The "vigilantes," as they are commonly called by the Western media, are affiliated, paid for and organized by hard-liners in Iran's government, which makes them more accurately "thugs for hire." Members of the group, known as Ansar-e Hezbollah, have committed some of the most violent acts against student protesters in the past four years. In one instance, they entered a student dormitory brandishing clubs and lashing students with chains. In another, they threw a student out a window to his death. They have also been linked to the killings of some eighty dissidents and writers, dating back to 1988.

The Ansar-e Hezbollah, though a small part of the vast security apparatus controlled by Iran's conservative ruling clergy, play an increasingly important role: intimidating protesters, thinning crowds, carrying out mafia-style "hits" (like the 2000 assassination attempt on reformist strategist Said Hajjarian by an Ansar leader) and delivering harsh reminders of who is in control. In fact, crowd control and "dissent management," as one Iranian official put it, has become an increasingly important part of statecraft in today's Islamic Republic as Iranians, seething with a wide range of economic, political and social discontents, erupt in protest with some regularity.

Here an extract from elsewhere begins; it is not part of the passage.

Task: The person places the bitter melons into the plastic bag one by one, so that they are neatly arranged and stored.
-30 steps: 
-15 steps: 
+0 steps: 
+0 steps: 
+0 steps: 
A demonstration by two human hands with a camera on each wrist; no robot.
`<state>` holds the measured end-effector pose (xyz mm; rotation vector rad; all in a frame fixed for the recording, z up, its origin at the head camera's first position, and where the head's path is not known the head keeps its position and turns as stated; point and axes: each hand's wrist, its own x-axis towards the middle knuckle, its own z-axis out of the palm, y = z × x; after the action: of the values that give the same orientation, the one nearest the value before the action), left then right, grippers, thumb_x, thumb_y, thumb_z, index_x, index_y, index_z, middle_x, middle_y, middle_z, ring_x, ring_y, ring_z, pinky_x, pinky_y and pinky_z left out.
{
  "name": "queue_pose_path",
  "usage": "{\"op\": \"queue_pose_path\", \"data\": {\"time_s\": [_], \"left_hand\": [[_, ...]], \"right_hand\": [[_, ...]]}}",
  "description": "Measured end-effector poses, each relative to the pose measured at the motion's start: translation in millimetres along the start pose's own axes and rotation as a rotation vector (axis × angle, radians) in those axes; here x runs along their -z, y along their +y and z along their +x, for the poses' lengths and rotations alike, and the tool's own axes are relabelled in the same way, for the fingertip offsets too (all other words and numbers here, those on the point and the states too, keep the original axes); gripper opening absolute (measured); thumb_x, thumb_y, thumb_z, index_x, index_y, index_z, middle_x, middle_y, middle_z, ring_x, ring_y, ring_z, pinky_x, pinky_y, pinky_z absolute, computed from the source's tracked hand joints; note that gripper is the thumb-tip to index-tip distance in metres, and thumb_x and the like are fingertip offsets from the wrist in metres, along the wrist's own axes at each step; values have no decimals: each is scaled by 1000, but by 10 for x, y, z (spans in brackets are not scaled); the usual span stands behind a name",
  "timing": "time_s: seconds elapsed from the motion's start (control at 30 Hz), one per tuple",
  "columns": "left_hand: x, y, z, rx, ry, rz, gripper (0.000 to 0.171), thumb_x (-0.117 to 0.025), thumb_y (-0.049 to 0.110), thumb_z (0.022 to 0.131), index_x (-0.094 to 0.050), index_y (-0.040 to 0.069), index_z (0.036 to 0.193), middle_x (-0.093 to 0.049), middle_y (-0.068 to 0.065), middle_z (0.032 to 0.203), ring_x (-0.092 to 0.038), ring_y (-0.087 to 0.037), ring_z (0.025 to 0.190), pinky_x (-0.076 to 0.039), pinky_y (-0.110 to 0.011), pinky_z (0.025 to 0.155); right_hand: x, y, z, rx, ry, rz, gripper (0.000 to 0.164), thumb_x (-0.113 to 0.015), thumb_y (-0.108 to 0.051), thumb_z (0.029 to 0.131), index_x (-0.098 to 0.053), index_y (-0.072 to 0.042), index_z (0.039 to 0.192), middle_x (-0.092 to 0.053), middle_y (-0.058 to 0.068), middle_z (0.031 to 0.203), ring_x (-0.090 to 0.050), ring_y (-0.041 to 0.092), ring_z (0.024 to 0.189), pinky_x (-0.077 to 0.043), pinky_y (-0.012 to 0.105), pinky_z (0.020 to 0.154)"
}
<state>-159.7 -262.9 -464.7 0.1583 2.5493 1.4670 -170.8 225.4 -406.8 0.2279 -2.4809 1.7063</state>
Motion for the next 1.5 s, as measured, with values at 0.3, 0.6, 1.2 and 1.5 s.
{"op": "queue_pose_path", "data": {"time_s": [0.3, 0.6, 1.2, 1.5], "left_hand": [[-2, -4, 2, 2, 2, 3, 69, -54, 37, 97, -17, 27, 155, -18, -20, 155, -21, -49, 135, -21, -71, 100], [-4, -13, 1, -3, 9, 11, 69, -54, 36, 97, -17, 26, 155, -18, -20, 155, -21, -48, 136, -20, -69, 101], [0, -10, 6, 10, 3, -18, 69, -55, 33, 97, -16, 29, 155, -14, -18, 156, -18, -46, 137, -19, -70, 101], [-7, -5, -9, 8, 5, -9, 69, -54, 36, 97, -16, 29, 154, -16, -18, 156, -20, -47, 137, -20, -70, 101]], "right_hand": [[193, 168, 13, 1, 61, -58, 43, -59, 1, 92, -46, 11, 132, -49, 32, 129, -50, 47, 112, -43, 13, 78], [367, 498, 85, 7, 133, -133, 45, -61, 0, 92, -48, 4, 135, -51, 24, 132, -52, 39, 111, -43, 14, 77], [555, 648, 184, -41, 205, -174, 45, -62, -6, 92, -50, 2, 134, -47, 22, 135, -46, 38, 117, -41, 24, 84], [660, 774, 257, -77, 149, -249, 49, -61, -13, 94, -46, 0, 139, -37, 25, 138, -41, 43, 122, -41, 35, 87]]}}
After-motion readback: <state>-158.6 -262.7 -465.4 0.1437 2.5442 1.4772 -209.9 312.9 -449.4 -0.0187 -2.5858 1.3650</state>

As I watched the government's display of force playing out before my eyes that evening--including helicopters circling overhead, elite units of antiriot police standing ready, and plainclothes Intelligence Ministry agents buzzing around on motorbikes, I remembered what Morad Saghafi, a leading Iranian prodemocracy intellectual, told me: "Politics is dying. Now, everything comes down to force."

The crowd of some 5,000 to 10,000 residents who made it to the university area was largely leaderless, frustrated and afraid. "I came to see what might happen, to see what the students will do," Mohsen, a middle-aged engineer told me. "I've lost hope in the politics of reform." He added, "They can't get anything done," echoing widely heard sentiments as the country's reformist movement withers under a conservative assault. Laleh, a 33-year-old housewife, said: "I'm not sure what will happen tonight. I am hoping for something big. I'm waiting for the students, but I find all of this intimidating."

Neither Mohsen nor Laleh had heard that the planned student protests had been canceled for fear of a harsh crackdown. They didn't know that earlier in the day, three prodemocracy student leaders had been detained at gunpoint by plainclothes security officers and shoved into cars in full view of the press. They knew nothing of the letter the student group had written to UN Secretary General Kofi Annan, seeking assistance in their struggle for freedom. Mohsen said the signal of the Los Angeles-based opposition satellite stations--an increasingly important, if erratic, news source for middle-class Iranians--had been successfully jammed by the authorities. The relatively vibrant reformist press had been muzzled through a series of gag orders by the hard-line judiciary.

When a bearded, squat, square-jawed hard-liner approached our group, swinging his stick in the air, Mohsen had seen enough. "I'm getting out of here," he said. "This is not what I expected." Laleh and many others followed soon thereafter.

By midnight, the university area was empty. At an ice cream store in central Tehran, a young man, Ali, explained why he and most of his friends avoid protests. "They are too dangerous. You either end the night beaten up or in jail."